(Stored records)
....

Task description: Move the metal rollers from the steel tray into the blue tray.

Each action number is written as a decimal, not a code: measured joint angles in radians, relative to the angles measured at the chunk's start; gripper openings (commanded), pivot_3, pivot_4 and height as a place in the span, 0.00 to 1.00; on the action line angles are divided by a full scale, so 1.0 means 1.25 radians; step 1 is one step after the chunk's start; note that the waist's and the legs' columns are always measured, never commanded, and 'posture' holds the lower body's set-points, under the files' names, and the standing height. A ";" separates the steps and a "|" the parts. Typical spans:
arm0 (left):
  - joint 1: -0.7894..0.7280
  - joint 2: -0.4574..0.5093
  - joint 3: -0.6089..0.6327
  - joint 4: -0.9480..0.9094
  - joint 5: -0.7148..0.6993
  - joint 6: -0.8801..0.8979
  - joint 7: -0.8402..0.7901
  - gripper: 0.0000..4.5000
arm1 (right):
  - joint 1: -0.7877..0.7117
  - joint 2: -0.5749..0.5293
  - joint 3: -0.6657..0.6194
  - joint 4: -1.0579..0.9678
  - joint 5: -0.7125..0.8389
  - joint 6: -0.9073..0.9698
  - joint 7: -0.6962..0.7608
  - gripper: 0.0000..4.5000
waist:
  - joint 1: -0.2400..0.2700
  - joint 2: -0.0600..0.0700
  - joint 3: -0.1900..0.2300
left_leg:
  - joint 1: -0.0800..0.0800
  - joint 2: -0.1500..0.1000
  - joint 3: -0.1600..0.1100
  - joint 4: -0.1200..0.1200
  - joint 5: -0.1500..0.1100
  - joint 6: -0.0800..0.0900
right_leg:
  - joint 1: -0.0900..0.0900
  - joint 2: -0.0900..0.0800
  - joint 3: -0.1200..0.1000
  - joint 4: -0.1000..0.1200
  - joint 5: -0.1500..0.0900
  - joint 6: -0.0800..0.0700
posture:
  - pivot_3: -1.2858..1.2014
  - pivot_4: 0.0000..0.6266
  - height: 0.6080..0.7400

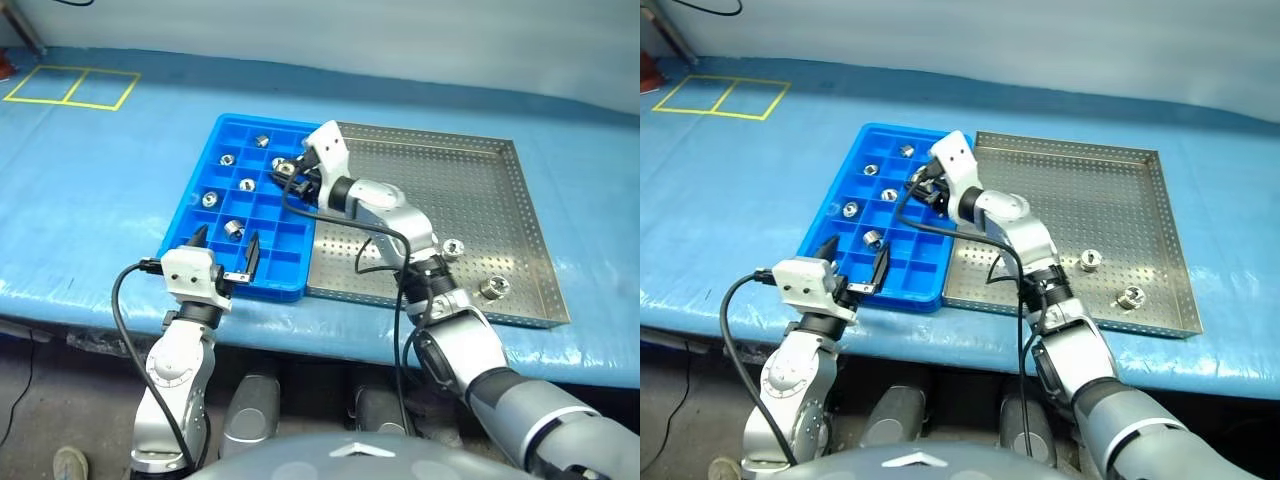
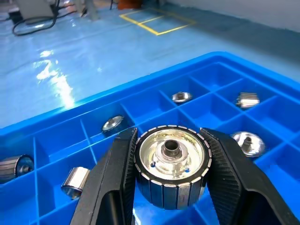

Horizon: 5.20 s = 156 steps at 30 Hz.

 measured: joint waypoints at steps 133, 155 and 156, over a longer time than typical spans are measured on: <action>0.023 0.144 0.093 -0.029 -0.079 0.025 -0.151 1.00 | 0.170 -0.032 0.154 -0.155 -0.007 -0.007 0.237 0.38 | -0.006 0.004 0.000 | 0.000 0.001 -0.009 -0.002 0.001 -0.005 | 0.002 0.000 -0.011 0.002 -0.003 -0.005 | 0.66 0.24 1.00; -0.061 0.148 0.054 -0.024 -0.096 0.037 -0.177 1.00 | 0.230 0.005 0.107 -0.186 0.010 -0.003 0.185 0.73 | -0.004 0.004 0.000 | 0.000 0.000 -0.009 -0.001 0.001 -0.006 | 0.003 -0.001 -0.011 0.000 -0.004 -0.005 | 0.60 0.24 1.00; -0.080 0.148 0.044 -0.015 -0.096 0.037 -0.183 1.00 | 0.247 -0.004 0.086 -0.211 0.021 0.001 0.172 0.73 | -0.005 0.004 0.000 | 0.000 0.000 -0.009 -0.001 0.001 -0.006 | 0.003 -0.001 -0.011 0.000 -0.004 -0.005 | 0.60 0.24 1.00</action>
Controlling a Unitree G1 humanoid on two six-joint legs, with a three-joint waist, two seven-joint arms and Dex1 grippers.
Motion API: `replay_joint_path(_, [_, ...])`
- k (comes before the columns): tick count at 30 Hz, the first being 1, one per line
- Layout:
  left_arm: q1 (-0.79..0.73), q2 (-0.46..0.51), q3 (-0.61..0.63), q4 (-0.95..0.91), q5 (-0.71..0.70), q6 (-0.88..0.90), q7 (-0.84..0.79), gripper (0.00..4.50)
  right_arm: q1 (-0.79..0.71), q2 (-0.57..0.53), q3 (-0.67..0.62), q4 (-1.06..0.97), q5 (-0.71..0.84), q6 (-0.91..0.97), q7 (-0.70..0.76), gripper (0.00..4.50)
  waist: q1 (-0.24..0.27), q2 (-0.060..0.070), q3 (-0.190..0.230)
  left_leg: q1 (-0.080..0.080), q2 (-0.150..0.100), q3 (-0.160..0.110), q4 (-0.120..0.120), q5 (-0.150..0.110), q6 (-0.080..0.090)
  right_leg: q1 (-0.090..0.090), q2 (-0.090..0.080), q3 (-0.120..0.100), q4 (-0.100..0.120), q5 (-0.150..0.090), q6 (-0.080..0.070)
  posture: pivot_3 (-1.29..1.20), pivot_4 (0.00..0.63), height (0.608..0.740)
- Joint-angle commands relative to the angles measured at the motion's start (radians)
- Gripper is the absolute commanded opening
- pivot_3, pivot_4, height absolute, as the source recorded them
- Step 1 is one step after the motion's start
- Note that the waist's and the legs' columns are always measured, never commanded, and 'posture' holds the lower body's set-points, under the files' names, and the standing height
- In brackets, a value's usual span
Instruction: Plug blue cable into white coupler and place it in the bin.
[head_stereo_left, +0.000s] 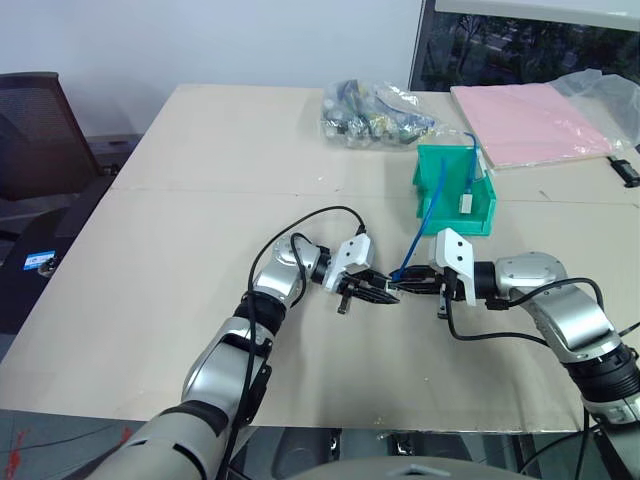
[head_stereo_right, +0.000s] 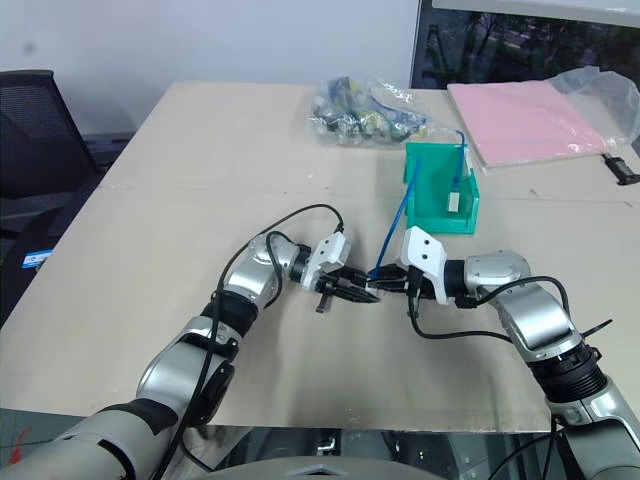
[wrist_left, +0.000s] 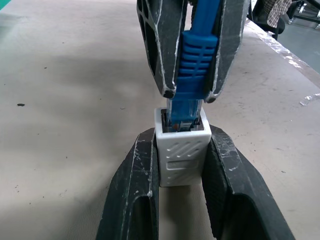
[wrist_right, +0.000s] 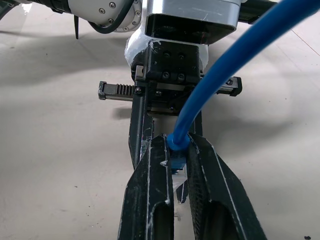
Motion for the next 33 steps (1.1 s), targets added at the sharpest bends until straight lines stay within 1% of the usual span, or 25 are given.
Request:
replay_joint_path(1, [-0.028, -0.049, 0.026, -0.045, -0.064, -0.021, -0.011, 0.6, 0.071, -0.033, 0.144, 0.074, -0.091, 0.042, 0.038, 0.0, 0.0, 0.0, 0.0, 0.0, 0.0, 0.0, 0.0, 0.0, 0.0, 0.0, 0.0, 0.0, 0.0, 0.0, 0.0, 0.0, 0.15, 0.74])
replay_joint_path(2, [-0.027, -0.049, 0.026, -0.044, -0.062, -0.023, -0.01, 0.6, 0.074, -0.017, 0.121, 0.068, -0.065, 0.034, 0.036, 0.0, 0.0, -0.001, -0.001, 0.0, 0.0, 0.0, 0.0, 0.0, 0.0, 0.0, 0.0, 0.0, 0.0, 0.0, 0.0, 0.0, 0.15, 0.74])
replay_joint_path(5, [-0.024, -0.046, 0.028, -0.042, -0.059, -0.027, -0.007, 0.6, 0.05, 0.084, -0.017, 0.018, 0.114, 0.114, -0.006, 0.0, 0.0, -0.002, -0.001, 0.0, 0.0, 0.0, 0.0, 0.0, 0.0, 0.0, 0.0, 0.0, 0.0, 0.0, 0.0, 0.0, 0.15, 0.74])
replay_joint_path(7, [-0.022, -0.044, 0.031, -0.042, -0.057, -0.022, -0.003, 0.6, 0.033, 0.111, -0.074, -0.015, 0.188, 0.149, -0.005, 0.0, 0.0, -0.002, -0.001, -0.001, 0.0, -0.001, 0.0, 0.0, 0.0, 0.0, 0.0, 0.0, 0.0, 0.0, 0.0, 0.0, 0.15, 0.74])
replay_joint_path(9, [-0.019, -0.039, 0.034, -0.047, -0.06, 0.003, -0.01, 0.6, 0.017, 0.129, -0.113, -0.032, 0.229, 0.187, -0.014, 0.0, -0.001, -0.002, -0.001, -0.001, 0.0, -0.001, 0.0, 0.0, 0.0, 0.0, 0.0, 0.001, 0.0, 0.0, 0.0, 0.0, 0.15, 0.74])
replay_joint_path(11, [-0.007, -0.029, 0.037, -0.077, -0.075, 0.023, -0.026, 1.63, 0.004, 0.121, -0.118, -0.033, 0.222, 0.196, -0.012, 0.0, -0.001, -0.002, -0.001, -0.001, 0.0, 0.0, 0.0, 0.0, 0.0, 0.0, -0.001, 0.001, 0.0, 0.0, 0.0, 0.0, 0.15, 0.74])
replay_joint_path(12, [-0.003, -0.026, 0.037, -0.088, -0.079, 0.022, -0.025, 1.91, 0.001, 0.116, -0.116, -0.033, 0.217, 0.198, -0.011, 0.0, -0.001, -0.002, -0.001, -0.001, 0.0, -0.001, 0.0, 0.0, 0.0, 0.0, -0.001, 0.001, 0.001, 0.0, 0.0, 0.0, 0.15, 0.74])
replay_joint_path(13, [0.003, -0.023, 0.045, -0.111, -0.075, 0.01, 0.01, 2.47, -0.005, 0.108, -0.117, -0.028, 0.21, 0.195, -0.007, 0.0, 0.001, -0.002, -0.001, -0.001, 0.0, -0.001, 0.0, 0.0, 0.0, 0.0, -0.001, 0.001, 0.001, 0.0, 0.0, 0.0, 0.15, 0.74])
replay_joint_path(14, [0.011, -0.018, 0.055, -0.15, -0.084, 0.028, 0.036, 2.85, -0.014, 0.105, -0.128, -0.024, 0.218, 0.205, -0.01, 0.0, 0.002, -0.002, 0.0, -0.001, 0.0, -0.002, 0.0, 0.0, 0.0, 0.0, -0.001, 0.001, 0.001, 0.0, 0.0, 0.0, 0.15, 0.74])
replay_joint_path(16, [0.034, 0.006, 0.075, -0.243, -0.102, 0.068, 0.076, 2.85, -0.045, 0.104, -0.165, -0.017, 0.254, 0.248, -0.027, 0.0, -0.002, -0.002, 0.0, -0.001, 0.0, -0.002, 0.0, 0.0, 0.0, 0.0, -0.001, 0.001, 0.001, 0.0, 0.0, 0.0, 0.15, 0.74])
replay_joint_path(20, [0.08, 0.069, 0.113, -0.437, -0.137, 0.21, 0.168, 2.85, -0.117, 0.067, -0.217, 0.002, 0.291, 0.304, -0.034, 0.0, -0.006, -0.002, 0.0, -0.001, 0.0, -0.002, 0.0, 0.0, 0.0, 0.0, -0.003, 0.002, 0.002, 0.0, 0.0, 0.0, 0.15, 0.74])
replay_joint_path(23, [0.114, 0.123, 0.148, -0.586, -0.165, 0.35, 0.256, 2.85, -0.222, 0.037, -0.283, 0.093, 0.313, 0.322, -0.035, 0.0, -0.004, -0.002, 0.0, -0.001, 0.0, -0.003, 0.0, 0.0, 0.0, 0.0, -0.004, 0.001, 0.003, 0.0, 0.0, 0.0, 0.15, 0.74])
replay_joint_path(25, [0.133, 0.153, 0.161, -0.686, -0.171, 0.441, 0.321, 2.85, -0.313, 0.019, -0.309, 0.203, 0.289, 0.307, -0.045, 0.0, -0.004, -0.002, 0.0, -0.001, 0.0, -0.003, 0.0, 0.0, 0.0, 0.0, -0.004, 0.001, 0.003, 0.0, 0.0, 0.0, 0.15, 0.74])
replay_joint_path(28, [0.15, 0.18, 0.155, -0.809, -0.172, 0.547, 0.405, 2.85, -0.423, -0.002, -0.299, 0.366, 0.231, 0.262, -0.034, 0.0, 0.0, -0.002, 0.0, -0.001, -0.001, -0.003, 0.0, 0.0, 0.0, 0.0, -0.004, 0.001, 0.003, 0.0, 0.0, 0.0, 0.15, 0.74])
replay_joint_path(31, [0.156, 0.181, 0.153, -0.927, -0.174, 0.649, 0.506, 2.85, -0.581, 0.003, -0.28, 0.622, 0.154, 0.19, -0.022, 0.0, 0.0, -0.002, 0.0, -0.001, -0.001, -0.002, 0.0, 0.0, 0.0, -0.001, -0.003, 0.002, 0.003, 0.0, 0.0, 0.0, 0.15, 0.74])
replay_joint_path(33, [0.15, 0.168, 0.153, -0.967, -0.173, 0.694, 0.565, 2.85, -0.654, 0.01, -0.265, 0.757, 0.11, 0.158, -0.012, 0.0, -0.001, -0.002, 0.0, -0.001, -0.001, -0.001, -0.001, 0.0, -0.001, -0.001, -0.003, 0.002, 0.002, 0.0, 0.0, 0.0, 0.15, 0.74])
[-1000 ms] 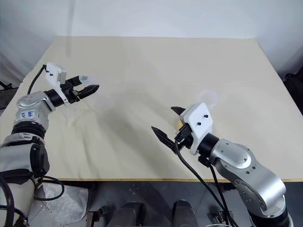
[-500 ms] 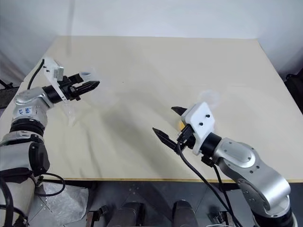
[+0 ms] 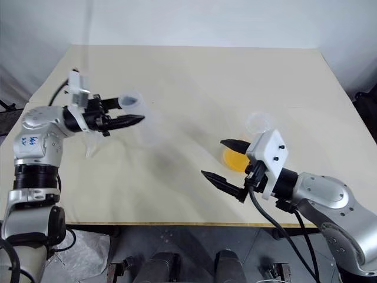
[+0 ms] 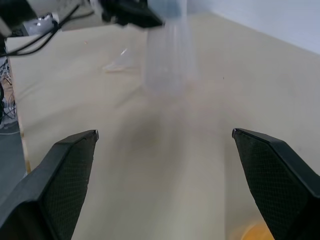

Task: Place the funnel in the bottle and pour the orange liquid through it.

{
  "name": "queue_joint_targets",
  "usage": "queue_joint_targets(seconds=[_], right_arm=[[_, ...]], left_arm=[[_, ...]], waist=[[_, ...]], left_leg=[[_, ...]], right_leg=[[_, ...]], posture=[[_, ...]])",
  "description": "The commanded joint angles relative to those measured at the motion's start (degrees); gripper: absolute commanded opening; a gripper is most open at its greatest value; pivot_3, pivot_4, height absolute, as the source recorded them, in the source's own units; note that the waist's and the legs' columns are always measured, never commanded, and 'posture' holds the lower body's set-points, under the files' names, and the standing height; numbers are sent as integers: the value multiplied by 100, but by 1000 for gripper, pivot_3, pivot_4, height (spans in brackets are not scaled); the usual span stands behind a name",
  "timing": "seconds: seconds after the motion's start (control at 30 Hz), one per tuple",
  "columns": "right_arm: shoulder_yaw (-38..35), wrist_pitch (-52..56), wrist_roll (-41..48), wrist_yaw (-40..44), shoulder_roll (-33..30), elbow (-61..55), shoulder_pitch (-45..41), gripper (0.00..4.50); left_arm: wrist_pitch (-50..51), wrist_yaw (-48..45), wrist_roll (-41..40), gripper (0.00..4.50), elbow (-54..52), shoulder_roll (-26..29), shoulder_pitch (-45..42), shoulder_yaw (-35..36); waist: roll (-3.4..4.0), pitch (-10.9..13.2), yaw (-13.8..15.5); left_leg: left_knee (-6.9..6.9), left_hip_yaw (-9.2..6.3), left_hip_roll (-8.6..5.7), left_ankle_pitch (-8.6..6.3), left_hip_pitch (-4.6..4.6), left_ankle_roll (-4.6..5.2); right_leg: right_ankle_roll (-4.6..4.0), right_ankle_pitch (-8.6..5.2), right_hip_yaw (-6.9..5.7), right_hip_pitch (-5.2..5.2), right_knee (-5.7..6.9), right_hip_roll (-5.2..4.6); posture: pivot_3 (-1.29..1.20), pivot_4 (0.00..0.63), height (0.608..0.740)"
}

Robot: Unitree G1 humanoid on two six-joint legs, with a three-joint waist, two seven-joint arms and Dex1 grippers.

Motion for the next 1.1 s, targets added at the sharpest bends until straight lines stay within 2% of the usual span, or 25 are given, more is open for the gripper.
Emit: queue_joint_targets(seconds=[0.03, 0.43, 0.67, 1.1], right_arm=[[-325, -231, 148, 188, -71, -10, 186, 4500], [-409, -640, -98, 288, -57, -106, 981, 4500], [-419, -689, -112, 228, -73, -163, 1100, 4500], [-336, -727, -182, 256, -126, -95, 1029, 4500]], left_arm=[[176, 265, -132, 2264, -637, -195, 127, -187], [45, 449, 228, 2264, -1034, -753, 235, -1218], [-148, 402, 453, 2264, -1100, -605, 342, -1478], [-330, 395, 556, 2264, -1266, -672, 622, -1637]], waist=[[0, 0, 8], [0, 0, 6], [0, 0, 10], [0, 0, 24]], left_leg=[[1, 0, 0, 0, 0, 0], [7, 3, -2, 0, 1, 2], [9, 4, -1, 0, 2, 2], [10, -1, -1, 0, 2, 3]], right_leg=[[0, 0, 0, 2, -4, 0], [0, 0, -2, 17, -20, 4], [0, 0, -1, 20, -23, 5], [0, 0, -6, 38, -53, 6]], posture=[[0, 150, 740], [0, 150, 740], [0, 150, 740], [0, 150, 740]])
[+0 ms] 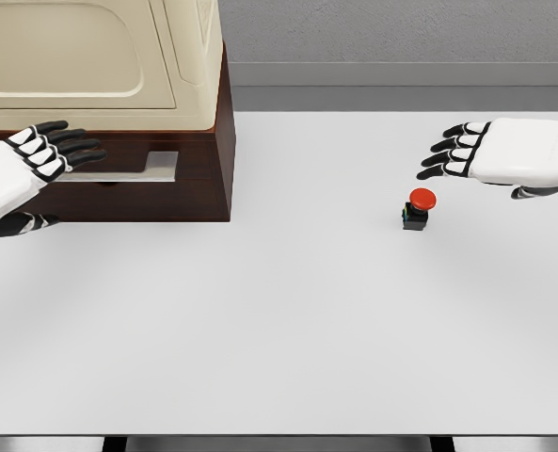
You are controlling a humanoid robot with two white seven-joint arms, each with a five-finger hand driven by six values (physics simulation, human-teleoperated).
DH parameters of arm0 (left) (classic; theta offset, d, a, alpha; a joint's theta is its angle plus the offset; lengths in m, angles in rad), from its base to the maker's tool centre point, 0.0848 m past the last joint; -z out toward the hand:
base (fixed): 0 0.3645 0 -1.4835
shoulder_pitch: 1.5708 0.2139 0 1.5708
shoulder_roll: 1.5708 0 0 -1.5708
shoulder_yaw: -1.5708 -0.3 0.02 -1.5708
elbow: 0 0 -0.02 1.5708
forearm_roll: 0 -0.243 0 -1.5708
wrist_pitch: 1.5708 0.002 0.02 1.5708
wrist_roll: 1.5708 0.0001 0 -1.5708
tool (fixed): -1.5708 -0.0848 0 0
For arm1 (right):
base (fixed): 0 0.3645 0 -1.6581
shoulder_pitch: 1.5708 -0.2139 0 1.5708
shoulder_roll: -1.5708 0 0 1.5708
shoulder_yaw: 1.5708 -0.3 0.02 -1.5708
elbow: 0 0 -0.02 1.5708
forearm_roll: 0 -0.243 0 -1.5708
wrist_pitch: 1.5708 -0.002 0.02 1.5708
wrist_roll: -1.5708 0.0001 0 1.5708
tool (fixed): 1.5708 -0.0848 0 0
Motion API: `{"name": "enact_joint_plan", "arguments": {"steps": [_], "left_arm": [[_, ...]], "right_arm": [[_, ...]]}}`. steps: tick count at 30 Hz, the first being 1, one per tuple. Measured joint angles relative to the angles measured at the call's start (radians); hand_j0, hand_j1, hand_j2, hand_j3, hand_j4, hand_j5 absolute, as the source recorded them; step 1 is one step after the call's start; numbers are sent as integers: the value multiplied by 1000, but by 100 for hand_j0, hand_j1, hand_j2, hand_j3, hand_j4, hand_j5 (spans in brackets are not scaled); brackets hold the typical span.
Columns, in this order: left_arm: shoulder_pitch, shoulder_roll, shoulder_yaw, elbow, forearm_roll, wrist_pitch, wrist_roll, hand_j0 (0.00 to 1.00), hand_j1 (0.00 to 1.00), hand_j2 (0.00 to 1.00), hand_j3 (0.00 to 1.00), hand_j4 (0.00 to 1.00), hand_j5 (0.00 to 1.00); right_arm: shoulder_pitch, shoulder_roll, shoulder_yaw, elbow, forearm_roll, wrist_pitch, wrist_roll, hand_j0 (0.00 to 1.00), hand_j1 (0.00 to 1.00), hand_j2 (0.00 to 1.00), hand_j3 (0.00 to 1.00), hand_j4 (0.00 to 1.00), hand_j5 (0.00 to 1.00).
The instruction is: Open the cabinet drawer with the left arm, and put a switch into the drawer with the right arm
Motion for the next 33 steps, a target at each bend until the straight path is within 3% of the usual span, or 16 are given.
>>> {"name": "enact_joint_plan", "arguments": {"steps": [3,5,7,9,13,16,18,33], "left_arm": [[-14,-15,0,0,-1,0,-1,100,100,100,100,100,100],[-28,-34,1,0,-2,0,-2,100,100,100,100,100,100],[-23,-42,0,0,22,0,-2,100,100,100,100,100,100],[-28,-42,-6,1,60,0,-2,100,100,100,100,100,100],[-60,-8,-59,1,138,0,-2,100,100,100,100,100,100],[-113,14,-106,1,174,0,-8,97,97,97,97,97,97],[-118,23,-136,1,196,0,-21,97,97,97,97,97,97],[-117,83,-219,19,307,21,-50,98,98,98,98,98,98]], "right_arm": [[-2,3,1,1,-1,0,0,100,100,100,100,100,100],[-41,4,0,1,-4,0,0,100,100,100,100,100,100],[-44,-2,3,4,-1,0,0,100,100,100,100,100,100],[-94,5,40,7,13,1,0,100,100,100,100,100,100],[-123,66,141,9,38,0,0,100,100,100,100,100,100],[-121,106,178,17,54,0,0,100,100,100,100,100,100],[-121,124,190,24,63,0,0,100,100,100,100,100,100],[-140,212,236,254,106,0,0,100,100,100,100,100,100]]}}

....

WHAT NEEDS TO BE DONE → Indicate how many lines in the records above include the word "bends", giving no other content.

SOLVED EXERCISE → 2